KINSHASA POUR LE DEPART DE LA MONUSCO : Que serait la RDC sans la communauté internationale ?

KINSHASA POUR LE DEPART DE LA MONUSCO : Que serait la RDC sans la communauté internationale ?

Alors que Kinshasa ne faisait plus mystère de son hostilité vis-à-vis de la Mission des Nations Unies au Congo (MINUSCO), le Conseil de sécurité de l’ONU a, malgré tout, décidé non seulement du renouvellement de son mandat, mais aussi de son renforcement. En réponse, les autorités congolaises ont montré toute leur mauvaise humeur, allant jusqu’à lancer l’ultimatum de 2020 pour que l’institution onusienne débarrasse le plancher. Et dans le même sillage, elles refusent de se rendre à Genève pour prendre part à une réunion de donateurs, prévue pour le 13 avril 2018 pour répondre à la crise humanitaire qui frappe le pays. Motif invoqué : l’intégralité territoriale et l’unité nationale sont menacées. Le moins que l’on puisse dire, c’est que l’attitude de Kinshasa   frise l’ingratitude. L’on peut, en effet, se demander ce que serait ce pays aujourd’hui sans la communauté internationale qui n’a cessé d’être à son chevet.   En effet, nonobstant l’assistance humanitaire dans les régions ravagées par la guerre, le rôle des forces onusiennes dont le mandat a été exceptionnellement révisé pour lui donner un caractère plus musclé et offensif, a été irremplaçable dans le maintien de la paix dans le pays et au-delà, dans la stabilité politique du pays.  « Qu’a donc bien pu faire la MINUSCO pour que le régime de Kabila qui a applaudi à tout rompre quand les Casques bleus volaient à son secours dans l’Est du pays, retourne ainsi sa veste », pourrait-on se demander ? En  réalité, la présence onusienne dérange au plus haut point Kinshasa qui, visiblement, a plein de choses à cacher.  En tout cas, l’exigence du départ de la MINUSCO cache mal l’intention de Joseph Kabila de se maintenir au pouvoir, en violation de tous les textes.  Il entend ainsi éliminer toutes les poches de résistance à son projet et transformer la RDC en un gigantesque mouroir, comme au Burundi, où l’on massacre sans le regard de la communauté internationale.

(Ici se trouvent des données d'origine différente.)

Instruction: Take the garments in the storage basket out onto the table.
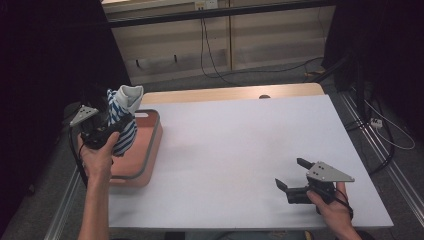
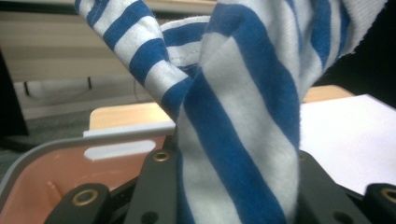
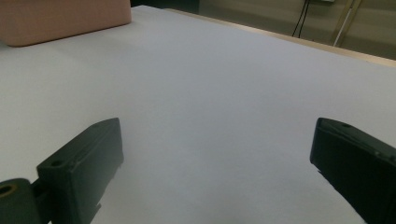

La malveillance de Kinshasa vis-à-vis de la MINUSCO, peut se révéler un couteau à double tranchant

La tentative de dénigrement dont fait l’objet la communauté internationale, n’est donc que l’expression d’une certaine paranoïa des autorités de Kinshasa qui voient à travers les missions onusiennes, des manœuvres de déstabilisation. Cela dit, la malveillance de Kinshasa vis-à-vis de la MINUSCO, peut se révéler un couteau à double tranchant. Le départ des Casques bleus pourrait être fatal au régime en place car le théâtre des opérations de la MINUSCO, est le berceau de toutes les rébellions qui mettent à mal la stabilité de la RDC. A moins que Joseph Kabila ne soit frappé d’une soudaine amnésie, il sait bien que la rébellion qui a porté son défunt père au pouvoir à Kinshasa, est née dans cette région où circulent les bandes armées de tout acabit et qui menacent la sécurité de toute la région des Grands Lacs. Par ailleurs, en snobant l’aide humanitaire de la communauté internationale, Kinshasa ne fait qu’acculer des populations déjà dans une extrême indigence et ne leur laisse que le choix de la révolte. De toute évidence, l’on peut se demander ce que va faire la communauté internationale vis-à-vis de cette attitude de défiance des autorités congolaises. Mais sans présager de sa réaction, une chose est certaine, il est difficilement pensable que l’ONU quittera la RDC. Si elle veut se maintenir aux côtés des populations congolaises qui souffrent le martyre, il est plus que temps d’agir pour éviter la « burundisation » du pays.